[WHAT YOU SHOULD DO]
When copying the records below, keep every word as it is and drop the images.

[RECORDS PROVIDED]
[Start of Attachment]
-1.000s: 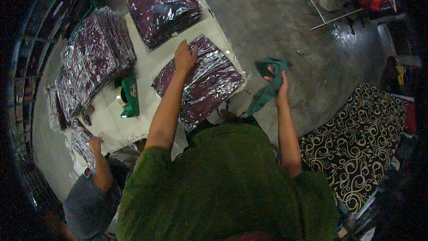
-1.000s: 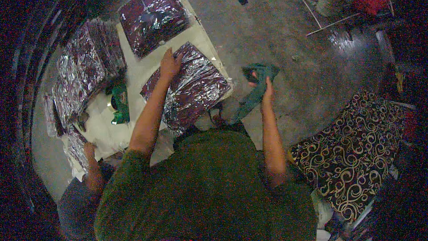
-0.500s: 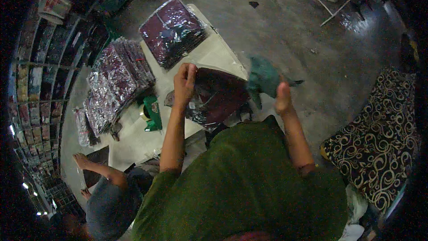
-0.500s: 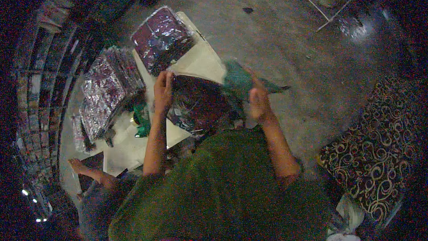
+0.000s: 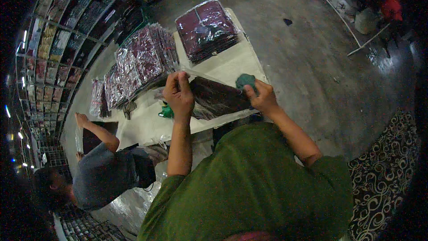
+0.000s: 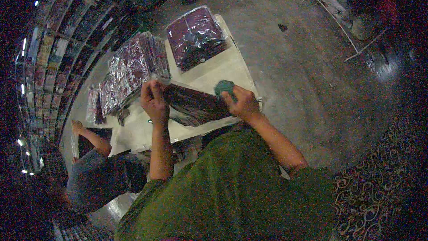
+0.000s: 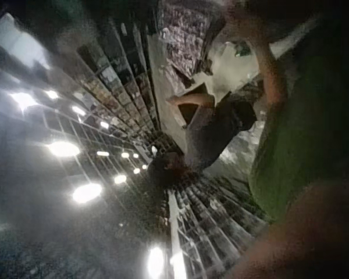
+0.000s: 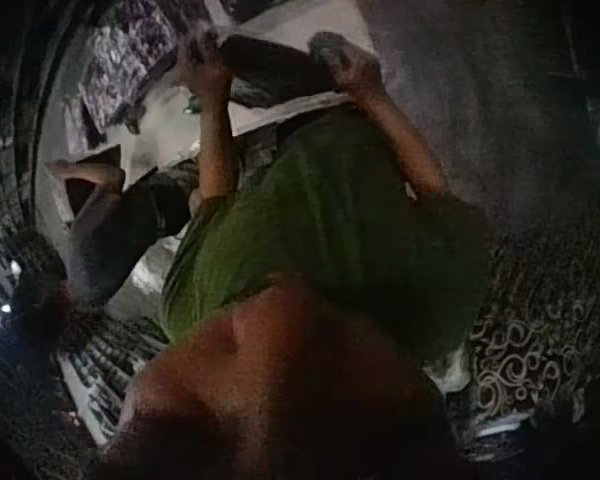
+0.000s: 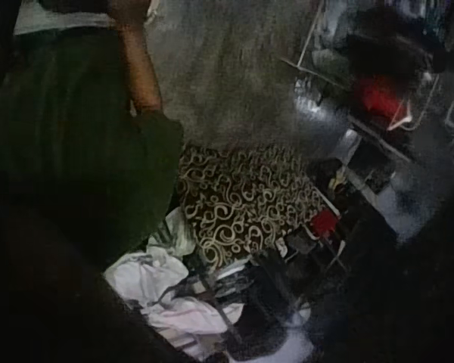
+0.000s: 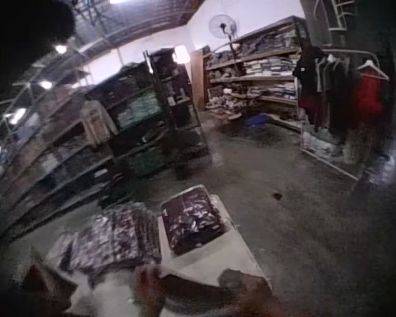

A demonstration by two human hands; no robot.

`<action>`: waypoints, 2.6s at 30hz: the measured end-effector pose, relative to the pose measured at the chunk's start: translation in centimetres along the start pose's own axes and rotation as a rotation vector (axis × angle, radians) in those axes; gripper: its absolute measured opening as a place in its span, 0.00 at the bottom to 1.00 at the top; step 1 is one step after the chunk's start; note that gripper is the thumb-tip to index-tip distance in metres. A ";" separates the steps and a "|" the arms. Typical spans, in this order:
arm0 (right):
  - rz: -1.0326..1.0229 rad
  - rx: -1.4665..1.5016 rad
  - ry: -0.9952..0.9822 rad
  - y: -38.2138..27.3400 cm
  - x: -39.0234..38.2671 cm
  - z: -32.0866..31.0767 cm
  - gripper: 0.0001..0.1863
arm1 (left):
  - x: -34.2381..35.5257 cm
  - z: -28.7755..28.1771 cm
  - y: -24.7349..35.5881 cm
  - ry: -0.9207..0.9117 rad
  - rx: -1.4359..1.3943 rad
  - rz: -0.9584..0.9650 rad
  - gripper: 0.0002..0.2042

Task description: The person packs plastic-wrapped clothing items into larger plastic bags, using a green tape dispenser to seal the bags, and moves the prepared items aside.

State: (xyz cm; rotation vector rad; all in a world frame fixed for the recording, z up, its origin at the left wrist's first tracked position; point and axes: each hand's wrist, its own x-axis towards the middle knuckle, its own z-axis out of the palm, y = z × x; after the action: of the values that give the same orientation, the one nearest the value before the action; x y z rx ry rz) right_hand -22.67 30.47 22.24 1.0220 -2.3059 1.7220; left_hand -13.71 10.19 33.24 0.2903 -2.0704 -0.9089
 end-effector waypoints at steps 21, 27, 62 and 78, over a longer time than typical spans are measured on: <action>-0.052 -0.250 0.106 1.7 3.5 -0.6 0.23 | 8.9 -3.7 -4.8 0.136 -0.259 -0.209 0.14; -0.486 -0.285 0.164 2.3 0.9 -3.9 0.24 | 1.0 -6.6 -8.6 0.108 -0.059 -0.303 0.12; -0.227 -0.521 -1.292 14.0 -10.7 -2.1 0.09 | -28.0 -2.7 -27.0 0.261 -0.572 -1.399 0.15; -0.034 -0.326 -0.576 8.7 -7.4 2.8 0.10 | -31.4 -2.4 -19.9 0.296 -0.592 -1.450 0.10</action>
State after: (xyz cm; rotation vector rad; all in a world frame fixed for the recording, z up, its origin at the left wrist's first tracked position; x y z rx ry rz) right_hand -20.92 32.61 10.82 1.6256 -2.7391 1.0708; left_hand 5.51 10.29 1.35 1.5543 -0.9790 -2.0406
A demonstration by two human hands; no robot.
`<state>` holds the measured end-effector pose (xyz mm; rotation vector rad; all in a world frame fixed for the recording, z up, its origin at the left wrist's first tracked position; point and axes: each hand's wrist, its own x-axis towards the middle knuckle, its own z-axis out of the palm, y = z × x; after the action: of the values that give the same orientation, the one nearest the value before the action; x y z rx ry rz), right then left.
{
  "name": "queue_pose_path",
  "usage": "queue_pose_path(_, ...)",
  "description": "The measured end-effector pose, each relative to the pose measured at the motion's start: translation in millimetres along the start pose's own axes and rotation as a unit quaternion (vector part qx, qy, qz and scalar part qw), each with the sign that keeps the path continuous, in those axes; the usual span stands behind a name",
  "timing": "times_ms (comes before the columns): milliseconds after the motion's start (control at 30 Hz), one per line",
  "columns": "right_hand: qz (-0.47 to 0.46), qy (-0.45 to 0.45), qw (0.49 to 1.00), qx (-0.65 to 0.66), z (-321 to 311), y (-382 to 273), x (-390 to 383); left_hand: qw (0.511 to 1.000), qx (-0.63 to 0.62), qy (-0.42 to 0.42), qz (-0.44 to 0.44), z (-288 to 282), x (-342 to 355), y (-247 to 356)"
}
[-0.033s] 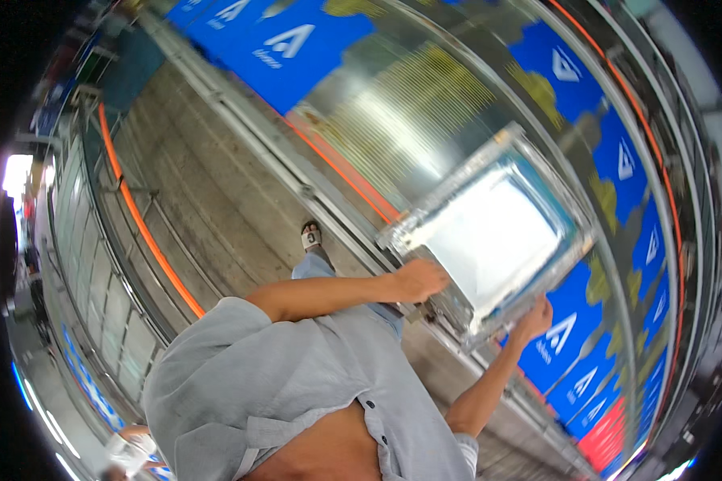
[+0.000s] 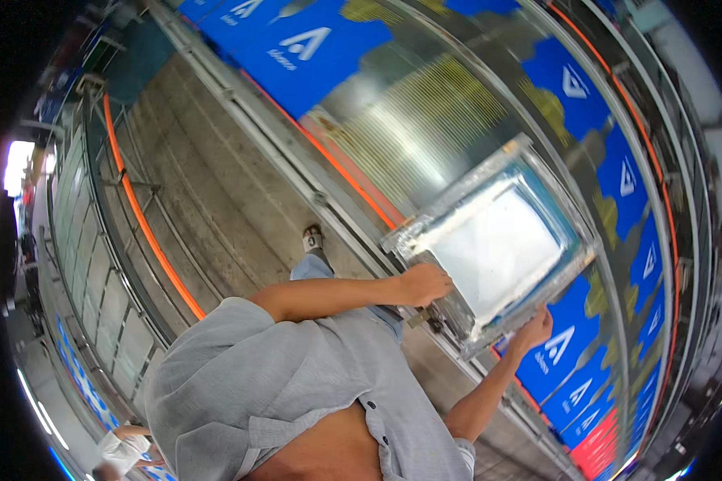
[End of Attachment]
[SOLUTION TO THIS TASK]
-1.000s: 
-1.000s: 
-0.500s: 
-0.500s: 
+0.000s: 
+0.000s: 
+0.000s: 
+0.000s: 
+0.000s: 
+0.000s: 

A demonstration by two human hands; no robot.

`<action>`: waypoints, 2.6s at 30hz: the measured end-effector pose, relative to the pose measured at the chunk's start: translation in centimetres along the start pose's own axes and rotation as a rotation vector (axis × angle, radians) in those axes; gripper: its absolute measured opening as a place in its span, 0.00 at the bottom to 1.00 at the top; step 1 is one step after the chunk's start; note that gripper is the thumb-tip to index-tip distance in metres. A ";" separates the steps and a "|" the arms. Typical spans, in this order:
arm0 (right):
  - rz: -1.0326..1.0229 rad
  - rx: -1.4665..1.5016 rad
  - ry: -0.9952..0.9822 rad
  - y: -38.2138..27.3400 cm
  - x: -39.0234..38.2671 cm
  - z: -32.0866..31.0767 cm
  - gripper: 0.0001..0.1863
arm1 (left):
  - x: -34.2381..35.5257 cm
  - z: -28.7755..28.1771 cm
  - y: -24.7349..35.5881 cm
  - ry: -0.9207..0.9117 rad
  - rx: -1.4359..1.3943 rad
  - rz: -0.9584..0.9650 rad
  - gripper: 0.0002..0.2042

Task description: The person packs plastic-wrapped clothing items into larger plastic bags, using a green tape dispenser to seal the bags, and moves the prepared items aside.

State: (xyz cm; rotation vector rad; all in a world frame fixed for the recording, z up, its origin at the left wrist's first tracked position; point and axes: each hand's wrist, its own x-axis towards the middle knuckle, its own z-axis out of the palm, y = z × x; after the action: of the values that give the same orientation, the one nearest the value before the action; x y z rx ry rz) right_hand -22.67 30.47 22.24 1.0220 -2.3059 1.7220; left_hand -13.71 10.19 33.24 0.2903 -2.0704 -0.9089
 end-effector waypoints at steps 21, 27, 62 and 78, over a longer time than typical spans are measured on: <action>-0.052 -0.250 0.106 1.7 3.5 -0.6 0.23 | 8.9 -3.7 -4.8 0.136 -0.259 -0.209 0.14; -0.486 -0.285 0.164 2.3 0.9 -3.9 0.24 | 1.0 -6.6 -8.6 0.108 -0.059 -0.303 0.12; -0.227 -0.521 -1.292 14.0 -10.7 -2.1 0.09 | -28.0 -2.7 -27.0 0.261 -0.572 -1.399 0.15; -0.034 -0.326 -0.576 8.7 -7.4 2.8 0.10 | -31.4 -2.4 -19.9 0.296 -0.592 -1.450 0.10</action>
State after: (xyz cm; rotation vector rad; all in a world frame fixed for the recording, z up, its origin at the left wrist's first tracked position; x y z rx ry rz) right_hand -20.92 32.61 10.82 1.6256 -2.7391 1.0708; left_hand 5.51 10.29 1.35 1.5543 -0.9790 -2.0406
A demonstration by two human hands; no robot.
`<state>` holds the measured end-effector pose (xyz mm; rotation vector rad; all in a world frame fixed for the recording, z up, its origin at the left wrist's first tracked position; point and axes: each hand's wrist, its own x-axis towards the middle knuckle, its own z-axis out of the palm, y = z × x; after the action: of the values that give the same orientation, the one nearest the value before the action; x y z rx ry rz), right then left.
{
  "name": "queue_pose_path",
  "usage": "queue_pose_path(_, ...)",
  "description": "The measured end-effector pose, each relative to the pose measured at the motion's start: translation in millimetres along the start pose's own axes and rotation as a unit quaternion (vector part qx, qy, qz and scalar part qw), each with the sign that keeps the path continuous, in those axes; the usual span stands behind a name",
  "timing": "times_ms (comes before the columns): milliseconds after the motion's start (control at 30 Hz), one per line",
  "columns": "right_hand: qz (-0.47 to 0.46), qy (-0.45 to 0.45), qw (0.49 to 1.00), qx (-0.65 to 0.66), z (-321 to 311), y (-382 to 273), x (-390 to 383); left_hand: qw (0.511 to 1.000), qx (-0.63 to 0.62), qy (-0.42 to 0.42), qz (-0.44 to 0.44), z (-288 to 282), x (-342 to 355), y (-247 to 356)"
}
[-0.033s] 
[+0.000s] 

This answer leaves nothing further to address.